NB. I find it one of the biggest shortcomings of NLTK's design, that the algorithms are implemented inside the concrete classes. There's a good saying by Joe Armstrong about this: you wanted to have a banana, but got a gorilla holding a banana. I think, it very well characterizes the additional conceptual load that you have to incur when you look at NLTK's code with algorithms scattered over various classes. If Python supported CLOS-like decoupling of classes and methods, it would be much easier to separate the algorithms from other stuff much cleanly in NLTK. Well, in Lisp it's exactly what we're going to do.
To start working with
CL-NLP you have to get it from my github account: vseloved/cl-nlp.

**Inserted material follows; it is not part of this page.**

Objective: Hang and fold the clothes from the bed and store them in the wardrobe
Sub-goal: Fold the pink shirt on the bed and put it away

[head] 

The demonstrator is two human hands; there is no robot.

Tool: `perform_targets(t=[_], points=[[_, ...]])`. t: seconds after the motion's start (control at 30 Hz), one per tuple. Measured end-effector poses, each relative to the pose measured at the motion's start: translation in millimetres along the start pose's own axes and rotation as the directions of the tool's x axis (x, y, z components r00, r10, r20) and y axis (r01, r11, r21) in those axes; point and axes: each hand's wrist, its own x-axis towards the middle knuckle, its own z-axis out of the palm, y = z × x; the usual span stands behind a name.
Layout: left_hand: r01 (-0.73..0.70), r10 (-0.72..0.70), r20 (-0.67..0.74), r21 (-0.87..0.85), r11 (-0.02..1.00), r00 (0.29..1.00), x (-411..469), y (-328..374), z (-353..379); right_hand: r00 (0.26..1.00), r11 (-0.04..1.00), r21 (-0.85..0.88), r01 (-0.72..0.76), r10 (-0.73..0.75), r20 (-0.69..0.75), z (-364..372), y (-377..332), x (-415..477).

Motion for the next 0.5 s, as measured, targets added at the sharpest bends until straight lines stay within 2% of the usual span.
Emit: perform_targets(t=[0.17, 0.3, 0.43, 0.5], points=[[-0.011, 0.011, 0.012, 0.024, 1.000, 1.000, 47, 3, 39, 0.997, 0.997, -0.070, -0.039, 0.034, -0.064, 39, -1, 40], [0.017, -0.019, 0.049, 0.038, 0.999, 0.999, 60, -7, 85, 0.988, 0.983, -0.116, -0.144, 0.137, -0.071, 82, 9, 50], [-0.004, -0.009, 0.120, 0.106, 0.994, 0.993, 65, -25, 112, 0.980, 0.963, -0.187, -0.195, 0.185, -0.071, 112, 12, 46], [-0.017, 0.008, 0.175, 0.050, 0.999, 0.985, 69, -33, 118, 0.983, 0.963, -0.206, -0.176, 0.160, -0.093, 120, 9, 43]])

For those who are Lisp newbies: you'll also need Lisp, obviously. There's a lot of implementations (this is how a program running Lisp code is usually called) of it, but all of them support the same standard, so you can choose any. The ones I recommend are SBCL and CCL. We'll call them Lisp from now on. You can interact with the implementation either by starting it and pasting commands in the presented prompt. Or you can use more fancy tools: if you're already an Emacs user or think that you're savvy enough I recommend to get SLIME and enjoy hacking with it. If yu're on Vim try SLIMV. Otherwise your choice is pretty limited, but take a look at ABLE — a very simple program for interacting with Lisp with some useful features.
Also get quicklisp to make your work with 3rd-party libraries seamless and comfortable.
CL-NLP in your Lisp do the following:
(push "path/to/cl-nlp/" asdf:*central-registry*) (ql:quickload "cl-nlp")
"path/to/cl-nlp/" should point to a directory where you've downloaded the project, and the path should end with a slash. We use
ql:quickload to load the project with quicklisp which will take care of loading its few dependencies.
And now if everything worked fine we're ready to start exploring the NLTK book!